Soms wou ik dat ik een lange witte baard had
In dit artikel:
In een Dubai‑praktijk botst een Nederlandse arts met accent op culturele weerstand tegen preventieve hormoontherapie bij een energieke vrouw van begin vijftig met Indiase achtergrond. De patiënte vertrouwt meer op familieadviezen, een arts in haar thuisland en ayurvedische middelen zoals triphala dan op wat de huisarts aanbiedt. Ze ziet geen klacht en vindt het daarom onlogisch om medicatie voor te schrijven.
De arts probeert uit te leggen dat hormonen niet louter luxe zijn maar bijdragen aan spiermassa, hartgezondheid, botdichtheid en algemene levenskwaliteit — factoren die toekomstig ziekte‑ en functieverlies kunnen verminderen. Toch wegen voor veel patiënten sociale autoriteit en culturele overtuigingen zwaarder dan bewijsvoering van een buitenlandse arts. Berichten via WhatsApp, traditionele preparaten met fraaie etiketten en het stilzwijgende gezag van een vertrouwde “arts van thuis” bepalen vaak het besluit.

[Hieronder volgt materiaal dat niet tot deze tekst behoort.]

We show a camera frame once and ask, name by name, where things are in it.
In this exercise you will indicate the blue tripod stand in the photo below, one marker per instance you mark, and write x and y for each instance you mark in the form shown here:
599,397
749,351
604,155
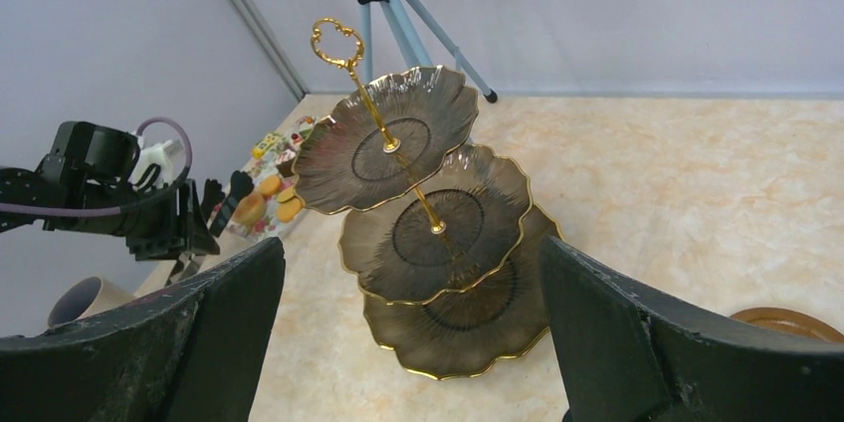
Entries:
409,43

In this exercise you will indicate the chocolate cake piece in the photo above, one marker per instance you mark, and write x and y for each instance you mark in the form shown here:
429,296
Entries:
284,162

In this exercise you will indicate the three-tier glass cake stand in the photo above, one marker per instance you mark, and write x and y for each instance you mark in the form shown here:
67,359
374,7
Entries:
442,234

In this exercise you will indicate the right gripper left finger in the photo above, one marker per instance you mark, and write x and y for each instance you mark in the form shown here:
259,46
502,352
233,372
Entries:
192,351

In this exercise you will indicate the round golden bun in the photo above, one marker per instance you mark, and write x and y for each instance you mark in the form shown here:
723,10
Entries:
250,210

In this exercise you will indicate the yellow round biscuit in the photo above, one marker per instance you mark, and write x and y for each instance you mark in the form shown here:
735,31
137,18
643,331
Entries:
287,210
287,194
270,186

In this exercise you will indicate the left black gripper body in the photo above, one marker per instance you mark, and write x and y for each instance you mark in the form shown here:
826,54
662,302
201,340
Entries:
172,228

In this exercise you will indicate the large wooden saucer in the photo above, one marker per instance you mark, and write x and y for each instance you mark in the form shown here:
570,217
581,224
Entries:
789,321

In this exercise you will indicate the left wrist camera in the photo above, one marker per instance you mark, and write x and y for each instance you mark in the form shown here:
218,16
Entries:
155,165

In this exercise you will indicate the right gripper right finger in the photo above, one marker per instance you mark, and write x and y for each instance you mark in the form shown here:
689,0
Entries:
629,352

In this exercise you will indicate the floral serving tray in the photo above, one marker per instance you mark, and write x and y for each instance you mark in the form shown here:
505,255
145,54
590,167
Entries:
273,205

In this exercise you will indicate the black metal tongs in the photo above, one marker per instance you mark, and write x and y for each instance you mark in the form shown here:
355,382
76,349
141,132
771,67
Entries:
218,207

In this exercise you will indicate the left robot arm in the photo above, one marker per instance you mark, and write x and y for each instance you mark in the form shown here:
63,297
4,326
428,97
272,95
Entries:
100,180

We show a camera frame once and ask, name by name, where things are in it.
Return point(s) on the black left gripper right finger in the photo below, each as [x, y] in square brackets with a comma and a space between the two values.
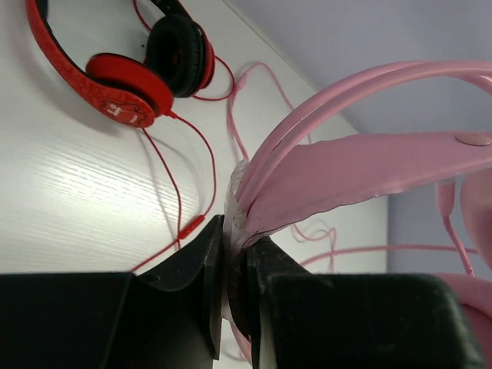
[296, 319]

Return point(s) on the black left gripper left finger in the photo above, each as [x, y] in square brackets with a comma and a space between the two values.
[167, 317]

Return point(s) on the pink cat-ear headphones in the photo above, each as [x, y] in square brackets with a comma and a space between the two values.
[286, 182]

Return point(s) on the red over-ear headphones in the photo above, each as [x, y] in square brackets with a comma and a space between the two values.
[179, 61]

De verteller leert haar aanpak aan te passen: niet alleen feiten overbrengen, maar luisteren naar familieverhalen, waarden en het idee dat “natuurlijk” superieur is aan “chemisch”. Soms lukt het om iemand mee te krijgen, vaak niet. De kernboodschap is dat overtuigen begint bij begrip en respect; medische kennis werkt beter als die wordt gedeeld zonder oordeel en rekening houdt met culturele context. De casus illustreert waarom preventieve zorg moeite heeft terrein te winnen wanneer vertrouwen en identiteit zwaarder wegen dan medische argumenten.